A former deputy Nevada attorney general arrested in Reno for a 1972 murder in Hawaii


A former deputy attorney general of Nevada who campaigned for the state Supreme Court and subsequently had ties to the notorious Mustang Ranch brothel has been arrested in Reno as a suspect in a 1972 murder in Hawaii. On Thursday, 77-year-old Tudor Chirila Jr. was being detained without bond at the Washoe County Jail on a charge of fleeing from another state.

In a criminal complaint charging Chirila of second-degree murder, Honolulu police said that DNA evidence tied him to the fatal stabbing of 19-year-old Nancy Anderson.

nancy-anderson.jpg

Nancy Anderson HONOLULU POLICE DEPARTMENT

The Honolulu Star-Advertiser was the first to disclose Chirila’s arrest on Wednesday, fifty years after police allege he stabbed the adolescent more than sixty times and left her dead in her Waikiki apartment on January 7, 1972. The newspaper said that Anderson had come to Hawaii in October 1971 and was working at a McDonald’s restaurant after graduating from high school in Bay City, Michigan the previous year.

It was unclear if Chirila had a lawyer or would be assigned one.
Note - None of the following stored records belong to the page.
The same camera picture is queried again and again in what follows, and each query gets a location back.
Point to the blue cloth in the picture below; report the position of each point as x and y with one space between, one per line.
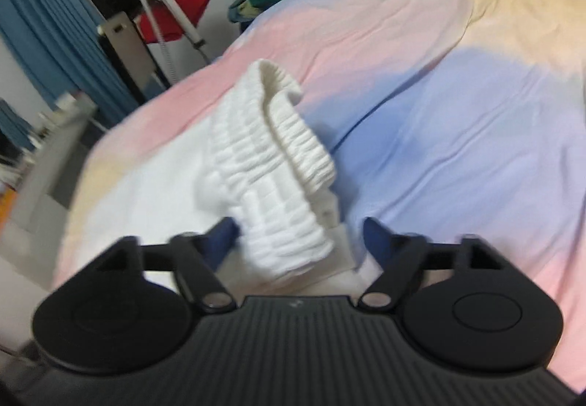
238 12

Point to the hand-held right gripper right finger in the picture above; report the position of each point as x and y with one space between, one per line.
377 241

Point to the blue curtain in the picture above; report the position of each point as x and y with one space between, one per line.
46 21

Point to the white dressing table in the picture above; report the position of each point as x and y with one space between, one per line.
50 168

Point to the pastel tie-dye bed blanket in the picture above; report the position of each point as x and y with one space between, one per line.
458 113

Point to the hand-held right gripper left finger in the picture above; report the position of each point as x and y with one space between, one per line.
224 236

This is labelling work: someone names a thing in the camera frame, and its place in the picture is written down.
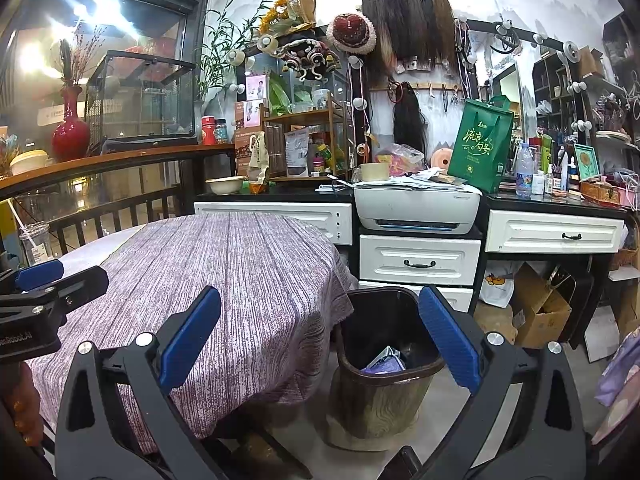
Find cream bowl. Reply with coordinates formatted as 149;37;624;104
205;176;247;196

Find beige tape roll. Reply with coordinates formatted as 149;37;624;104
360;162;391;182

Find dark wood-grain waste bin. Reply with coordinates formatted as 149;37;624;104
334;286;447;452

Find round red hat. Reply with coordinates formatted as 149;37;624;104
327;12;377;55

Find row of hair extensions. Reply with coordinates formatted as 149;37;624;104
360;0;458;86

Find person's left hand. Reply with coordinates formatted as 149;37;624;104
2;360;45;447

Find yellow bowl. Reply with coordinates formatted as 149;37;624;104
10;150;50;176

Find wide white drawer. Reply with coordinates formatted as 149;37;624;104
485;208;626;254

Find pink plastic bag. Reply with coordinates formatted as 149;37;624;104
375;142;426;171

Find lion head ornament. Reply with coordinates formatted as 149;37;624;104
277;37;343;81

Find purple striped tablecloth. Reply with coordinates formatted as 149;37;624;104
27;211;358;456

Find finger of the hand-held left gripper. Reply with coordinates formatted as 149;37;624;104
0;259;65;292
30;266;110;311

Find purple plastic bag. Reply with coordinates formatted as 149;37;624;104
361;345;407;375

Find white printer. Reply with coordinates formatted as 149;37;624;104
354;182;482;236

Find white cabinet panel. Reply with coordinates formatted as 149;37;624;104
193;201;354;246

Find sunflower bouquet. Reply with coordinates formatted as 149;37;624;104
257;0;318;36

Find teal framed picture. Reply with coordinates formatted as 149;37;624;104
573;143;601;182

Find clear plastic cup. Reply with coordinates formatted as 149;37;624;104
19;223;53;267

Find cardboard box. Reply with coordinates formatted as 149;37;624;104
510;262;573;351

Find brown patterned box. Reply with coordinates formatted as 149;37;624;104
234;127;266;177

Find white table cover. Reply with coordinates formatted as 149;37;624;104
55;225;146;281

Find vanity mirror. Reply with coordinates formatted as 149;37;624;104
227;35;366;181
457;17;588;161

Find black wig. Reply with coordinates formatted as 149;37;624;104
392;82;428;153

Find beige printed paper bag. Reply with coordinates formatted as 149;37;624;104
248;131;271;181

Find clear water bottle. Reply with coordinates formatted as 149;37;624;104
515;142;533;198

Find wooden tray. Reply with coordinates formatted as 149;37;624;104
580;180;623;207

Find wooden shelf rack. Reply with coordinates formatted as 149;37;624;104
262;92;353;181

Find pile of papers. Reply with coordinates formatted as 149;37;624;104
385;170;473;192

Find green tote bag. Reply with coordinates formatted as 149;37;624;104
446;95;516;194

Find lilac floral cloth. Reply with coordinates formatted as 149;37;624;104
592;327;640;446

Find white labelled packet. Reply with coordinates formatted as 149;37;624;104
284;128;311;177

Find red vase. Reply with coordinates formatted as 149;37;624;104
51;86;92;162

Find white straw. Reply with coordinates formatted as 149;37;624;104
11;208;38;256

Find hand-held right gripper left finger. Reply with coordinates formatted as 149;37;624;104
55;285;223;480

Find dried flower branches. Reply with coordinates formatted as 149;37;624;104
57;22;108;88

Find green bamboo leaves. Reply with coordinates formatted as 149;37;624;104
196;0;271;101

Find wooden railing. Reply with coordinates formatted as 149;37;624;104
0;143;236;261

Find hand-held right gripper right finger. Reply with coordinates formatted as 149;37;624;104
418;284;586;480

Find black countertop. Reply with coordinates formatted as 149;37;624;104
196;187;631;221

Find glass terrarium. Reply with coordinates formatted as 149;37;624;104
84;50;197;141

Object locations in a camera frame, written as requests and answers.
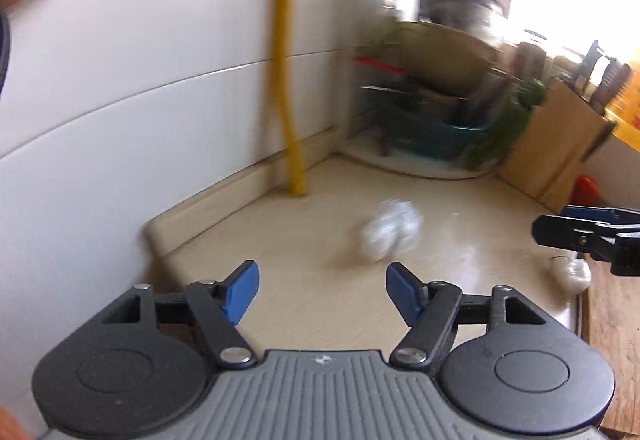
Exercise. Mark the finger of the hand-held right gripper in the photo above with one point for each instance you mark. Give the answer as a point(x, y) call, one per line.
point(610, 215)
point(565, 232)

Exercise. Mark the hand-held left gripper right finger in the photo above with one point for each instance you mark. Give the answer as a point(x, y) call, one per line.
point(402, 292)

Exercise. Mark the teal plastic basin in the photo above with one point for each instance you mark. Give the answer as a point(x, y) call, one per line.
point(440, 140)

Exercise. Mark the metal bowl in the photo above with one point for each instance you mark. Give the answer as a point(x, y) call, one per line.
point(460, 8)

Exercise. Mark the green peppers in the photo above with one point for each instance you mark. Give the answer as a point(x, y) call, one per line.
point(505, 125)

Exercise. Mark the red tomato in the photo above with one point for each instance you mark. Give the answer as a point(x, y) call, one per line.
point(586, 192)

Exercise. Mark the olive green plastic basin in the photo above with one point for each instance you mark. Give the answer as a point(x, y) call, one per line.
point(440, 60)

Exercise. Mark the yellow pipe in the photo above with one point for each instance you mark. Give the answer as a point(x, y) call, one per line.
point(285, 45)

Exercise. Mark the glass jar with black lid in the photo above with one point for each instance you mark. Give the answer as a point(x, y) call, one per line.
point(532, 58)

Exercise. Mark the white shelf rack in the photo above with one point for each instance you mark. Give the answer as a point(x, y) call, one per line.
point(425, 165)

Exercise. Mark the wooden knife block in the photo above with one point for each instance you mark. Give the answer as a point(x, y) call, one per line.
point(555, 145)

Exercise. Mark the white garlic bulb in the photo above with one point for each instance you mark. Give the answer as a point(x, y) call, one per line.
point(570, 275)

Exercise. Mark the yellow oil bottle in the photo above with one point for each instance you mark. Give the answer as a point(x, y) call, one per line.
point(627, 115)

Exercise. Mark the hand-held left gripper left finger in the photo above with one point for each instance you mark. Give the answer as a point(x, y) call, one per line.
point(242, 290)

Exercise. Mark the clear plastic wrap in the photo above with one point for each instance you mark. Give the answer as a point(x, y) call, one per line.
point(390, 232)

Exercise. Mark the wooden cutting board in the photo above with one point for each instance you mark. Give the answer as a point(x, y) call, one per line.
point(615, 355)

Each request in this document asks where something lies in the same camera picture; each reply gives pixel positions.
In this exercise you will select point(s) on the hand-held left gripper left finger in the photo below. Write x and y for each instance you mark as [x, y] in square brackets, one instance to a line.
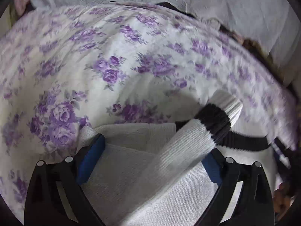
[90, 160]

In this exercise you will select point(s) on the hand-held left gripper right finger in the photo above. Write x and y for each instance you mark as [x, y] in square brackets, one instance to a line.
[211, 169]

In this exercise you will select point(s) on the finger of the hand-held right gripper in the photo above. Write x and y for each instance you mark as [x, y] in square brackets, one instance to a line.
[282, 154]

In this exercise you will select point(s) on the white v-neck sweater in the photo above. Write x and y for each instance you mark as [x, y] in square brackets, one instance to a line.
[141, 169]

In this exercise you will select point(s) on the dark clothes under lace cloth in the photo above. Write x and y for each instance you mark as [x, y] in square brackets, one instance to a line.
[254, 47]

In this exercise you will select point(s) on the orange folded garment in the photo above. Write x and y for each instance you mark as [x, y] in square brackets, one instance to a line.
[283, 200]

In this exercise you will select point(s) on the purple floral bed sheet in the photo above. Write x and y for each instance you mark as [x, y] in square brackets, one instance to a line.
[94, 51]

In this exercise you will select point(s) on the white lace cover cloth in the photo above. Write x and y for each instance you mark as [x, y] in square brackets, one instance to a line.
[235, 4]
There is no indication in his jail record of when he is expected to make his first court appearance.

The criminal complaint filed this week in Hawaii district court said that police have revisited the cold case many times since the murder and obtained information in December that Chirila may be a suspect.

It was unclear if Chirila had a lawyer or would be assigned one. There is no indication in his jail record of when he is expected to make his first court appearance.
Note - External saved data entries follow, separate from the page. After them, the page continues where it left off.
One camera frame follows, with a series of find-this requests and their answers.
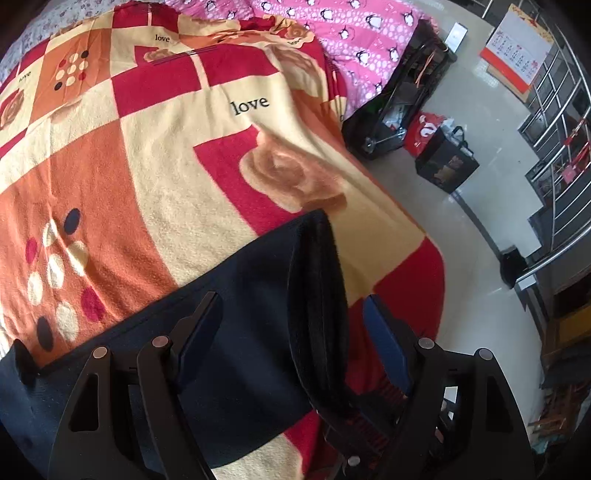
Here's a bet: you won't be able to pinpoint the black open bag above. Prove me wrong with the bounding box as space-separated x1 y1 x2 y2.
342 18 459 160

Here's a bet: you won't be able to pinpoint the black shopping bag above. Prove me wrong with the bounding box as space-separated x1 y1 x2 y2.
414 126 481 194

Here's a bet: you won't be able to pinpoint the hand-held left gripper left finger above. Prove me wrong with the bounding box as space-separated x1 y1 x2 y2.
46 291 225 480

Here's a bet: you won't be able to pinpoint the black pants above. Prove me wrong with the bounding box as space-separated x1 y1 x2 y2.
0 209 366 480

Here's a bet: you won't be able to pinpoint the wooden furniture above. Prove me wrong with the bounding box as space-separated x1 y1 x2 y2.
539 281 591 418

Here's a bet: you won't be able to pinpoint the white wall switch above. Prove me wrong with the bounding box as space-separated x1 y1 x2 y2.
445 21 470 49

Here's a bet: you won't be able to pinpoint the red wall calendar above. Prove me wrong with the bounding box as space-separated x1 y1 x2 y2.
479 4 554 89

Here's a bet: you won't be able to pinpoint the red shopping bag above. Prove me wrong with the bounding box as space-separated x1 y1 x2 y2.
404 112 447 158

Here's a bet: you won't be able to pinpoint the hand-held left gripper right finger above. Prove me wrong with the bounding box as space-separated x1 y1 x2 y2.
362 295 539 480

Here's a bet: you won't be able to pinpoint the red hanging ornament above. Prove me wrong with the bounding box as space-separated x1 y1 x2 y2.
560 134 591 182

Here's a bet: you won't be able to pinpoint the metal stair railing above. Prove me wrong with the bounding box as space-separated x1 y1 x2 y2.
480 0 591 326

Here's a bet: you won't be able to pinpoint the pink penguin quilt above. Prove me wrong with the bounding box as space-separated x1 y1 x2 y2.
164 0 433 119

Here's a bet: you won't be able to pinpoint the small black object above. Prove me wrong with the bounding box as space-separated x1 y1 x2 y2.
500 246 530 289

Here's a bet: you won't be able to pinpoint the checkered printed blanket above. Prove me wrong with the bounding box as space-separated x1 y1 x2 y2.
0 2 447 480

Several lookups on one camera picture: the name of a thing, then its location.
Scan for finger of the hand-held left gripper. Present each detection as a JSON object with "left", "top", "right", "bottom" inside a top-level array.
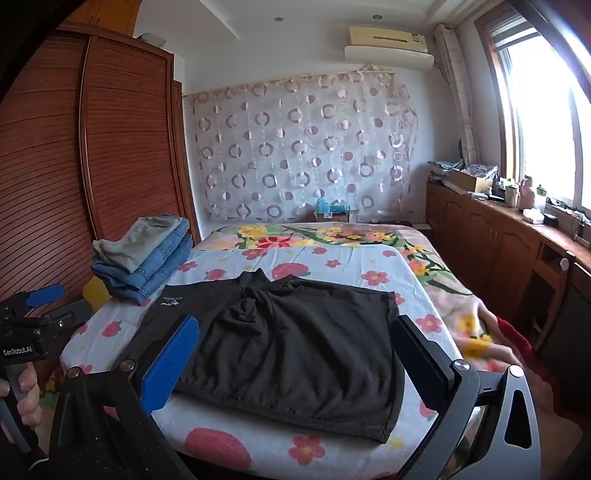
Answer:
[
  {"left": 44, "top": 300, "right": 93, "bottom": 331},
  {"left": 14, "top": 285, "right": 65, "bottom": 310}
]

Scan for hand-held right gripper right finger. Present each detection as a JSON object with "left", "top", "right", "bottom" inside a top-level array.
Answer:
[{"left": 390, "top": 315, "right": 542, "bottom": 480}]

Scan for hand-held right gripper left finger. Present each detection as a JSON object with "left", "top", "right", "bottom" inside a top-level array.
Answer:
[{"left": 48, "top": 315, "right": 200, "bottom": 480}]

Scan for folded grey pants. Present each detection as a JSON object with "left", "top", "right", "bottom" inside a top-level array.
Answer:
[{"left": 92, "top": 213, "right": 183, "bottom": 273}]

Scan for person's left hand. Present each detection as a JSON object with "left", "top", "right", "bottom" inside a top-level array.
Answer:
[{"left": 0, "top": 362, "right": 41, "bottom": 432}]

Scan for yellow plush toy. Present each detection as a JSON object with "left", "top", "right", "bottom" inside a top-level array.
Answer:
[{"left": 83, "top": 279, "right": 114, "bottom": 315}]

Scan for red cloth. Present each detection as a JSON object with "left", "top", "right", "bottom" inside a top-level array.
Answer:
[{"left": 485, "top": 314, "right": 578, "bottom": 444}]

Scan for folded blue jeans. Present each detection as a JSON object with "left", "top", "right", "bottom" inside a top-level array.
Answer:
[{"left": 102, "top": 235, "right": 194, "bottom": 306}]

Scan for stack of folded clothes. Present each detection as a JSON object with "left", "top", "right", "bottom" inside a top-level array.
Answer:
[{"left": 92, "top": 218, "right": 191, "bottom": 291}]

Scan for long wooden cabinet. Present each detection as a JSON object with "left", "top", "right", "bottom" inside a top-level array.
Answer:
[{"left": 425, "top": 178, "right": 591, "bottom": 370}]

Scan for pink floral blanket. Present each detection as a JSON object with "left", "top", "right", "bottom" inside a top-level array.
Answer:
[{"left": 39, "top": 223, "right": 525, "bottom": 402}]

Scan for wooden slatted wardrobe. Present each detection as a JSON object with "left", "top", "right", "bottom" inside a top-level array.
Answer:
[{"left": 0, "top": 18, "right": 202, "bottom": 384}]

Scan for open cardboard box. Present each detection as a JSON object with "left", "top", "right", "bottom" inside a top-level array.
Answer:
[{"left": 450, "top": 165, "right": 498, "bottom": 193}]

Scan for stack of books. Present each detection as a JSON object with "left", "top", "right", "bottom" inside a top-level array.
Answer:
[{"left": 428, "top": 159, "right": 465, "bottom": 178}]

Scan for pink bottle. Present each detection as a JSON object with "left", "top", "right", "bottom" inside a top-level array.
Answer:
[{"left": 519, "top": 175, "right": 536, "bottom": 210}]

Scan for circle-patterned sheer curtain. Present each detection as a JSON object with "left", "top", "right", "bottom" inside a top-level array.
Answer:
[{"left": 184, "top": 69, "right": 419, "bottom": 222}]

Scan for wooden-framed window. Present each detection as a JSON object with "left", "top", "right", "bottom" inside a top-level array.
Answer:
[{"left": 475, "top": 4, "right": 591, "bottom": 213}]

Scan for wooden overhead cabinet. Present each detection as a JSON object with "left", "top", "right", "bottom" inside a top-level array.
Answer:
[{"left": 60, "top": 0, "right": 141, "bottom": 38}]
The criminal complaint filed this week in Hawaii district court said that police have revisited the cold case many times since the murder and obtained information in December that Chirila may be a suspect.
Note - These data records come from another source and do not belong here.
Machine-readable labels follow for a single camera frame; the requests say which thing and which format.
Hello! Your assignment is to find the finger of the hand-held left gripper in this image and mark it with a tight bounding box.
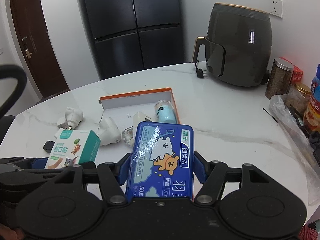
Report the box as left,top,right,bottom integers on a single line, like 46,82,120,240
0,157,49,170
76,161,97,170

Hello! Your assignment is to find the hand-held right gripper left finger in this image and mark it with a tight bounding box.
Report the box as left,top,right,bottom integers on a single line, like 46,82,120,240
44,154,132,205

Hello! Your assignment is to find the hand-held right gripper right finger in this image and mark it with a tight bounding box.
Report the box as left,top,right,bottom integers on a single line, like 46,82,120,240
193,152,276,205

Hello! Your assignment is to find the black power bank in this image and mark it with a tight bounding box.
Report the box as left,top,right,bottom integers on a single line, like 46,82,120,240
42,141,56,153

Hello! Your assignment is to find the teal bandage box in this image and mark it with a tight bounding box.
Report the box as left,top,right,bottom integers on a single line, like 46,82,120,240
44,129,101,170

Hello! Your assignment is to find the blue floss pick box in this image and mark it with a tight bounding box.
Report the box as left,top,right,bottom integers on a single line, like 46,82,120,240
125,121,195,202

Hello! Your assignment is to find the white green-button plug-in device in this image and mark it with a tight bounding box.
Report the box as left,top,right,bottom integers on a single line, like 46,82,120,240
96,117,122,147

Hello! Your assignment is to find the white charger adapter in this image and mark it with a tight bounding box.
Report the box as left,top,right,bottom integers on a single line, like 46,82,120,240
57,118,70,130

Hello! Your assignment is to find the white charger box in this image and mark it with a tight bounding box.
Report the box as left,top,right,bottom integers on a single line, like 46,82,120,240
132,111,153,133

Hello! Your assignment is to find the light blue toothpick holder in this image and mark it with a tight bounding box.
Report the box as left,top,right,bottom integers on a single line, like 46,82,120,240
154,100,177,124

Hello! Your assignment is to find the orange and white box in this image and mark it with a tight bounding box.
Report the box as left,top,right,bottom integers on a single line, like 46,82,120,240
99,87,180,130

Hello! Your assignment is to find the person's left hand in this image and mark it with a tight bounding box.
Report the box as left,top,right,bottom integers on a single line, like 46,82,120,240
0,224,24,240

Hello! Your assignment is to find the clear plastic case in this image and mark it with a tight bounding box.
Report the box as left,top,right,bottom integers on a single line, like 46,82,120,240
122,127,137,145

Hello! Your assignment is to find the black hairpin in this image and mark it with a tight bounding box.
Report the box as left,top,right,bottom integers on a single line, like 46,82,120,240
262,107,279,123

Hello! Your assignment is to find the black power plug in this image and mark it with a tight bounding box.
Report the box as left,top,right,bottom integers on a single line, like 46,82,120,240
194,60,208,78

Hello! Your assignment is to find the clear plastic bag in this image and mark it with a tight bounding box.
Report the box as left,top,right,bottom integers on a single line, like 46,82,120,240
269,94,320,205

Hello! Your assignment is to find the brass door lock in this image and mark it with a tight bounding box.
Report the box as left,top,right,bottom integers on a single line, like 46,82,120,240
22,36,33,59

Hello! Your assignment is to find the dark object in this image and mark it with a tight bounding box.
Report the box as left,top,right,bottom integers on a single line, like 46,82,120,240
309,130,320,170

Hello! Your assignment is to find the metal lid jar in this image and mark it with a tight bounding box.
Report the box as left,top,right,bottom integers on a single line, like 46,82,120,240
265,57,295,100

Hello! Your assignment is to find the gold lid jar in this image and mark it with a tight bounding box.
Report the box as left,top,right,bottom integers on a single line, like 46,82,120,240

This Sept. 14, 2022, photo provided by the Washoe County Sheriff's Office shows Tudor Chirila Jr.

Tudor Chirila Jr. WASHOE COUNTY SHERIFF’S OFFICE VIA AP

On September 6, Reno police served a search warrant at Tudor Chirila’s residence and obtained a DNA sample. Two days later, he attempted suicide and was placed into the county prison in Reno on Wednesday, the Reno Gazette-Journal said on Thursday.

The Honolulu Police Department earlier said that it has hired a DNA technology firm to help in the investigation.

According to Parabon Nanolabs, genetic genealogy and DNA phenotyping were employed to analyse the data. DNA phenotyping is the practise of determining physical appearance and ancestry from unidentified DNA evidence.

The newspaper said that throughout the years, police in Hawaii examined several suspects, including door-to-door knife salesman who attempted to sell blades hours beforehand. However, the salesman voluntarily provided fingerprints and passed polygraph exams.

Other possible suspects interrogated throughout the years included Anderson’s ex-boyfriends and her landlord.

Hawaii News Now stated that Anderson’s family, including her nine siblings, had spent years yearning for closure.

“She was an integral part of our family and when she was killed it just left a hole in our hearts and in our family,” said Nancy’s brother, Jack Anderson.

Longtime Reno, Carson City, and Lake Tahoe attorney Chirila served as deputy attorney general in the late 1970s and unsuccessfully sought for the Nevada Supreme Court in 1994.

In a 1998 federal indictment, U.S. prosecutors in Reno named him as the former president of A.G.E. Corp., the front firm for Joe Conforte, the Nevada brothel lord.

The indictment charged Conforte and others of participating in an extensive scheme to cheat the government in bankruptcy proceedings when the Mustang Ranch east of Reno was seized by the Internal Revenue Service, sold for unpaid taxes in 1990, and fraudulently repurchased by Conforte and his associates.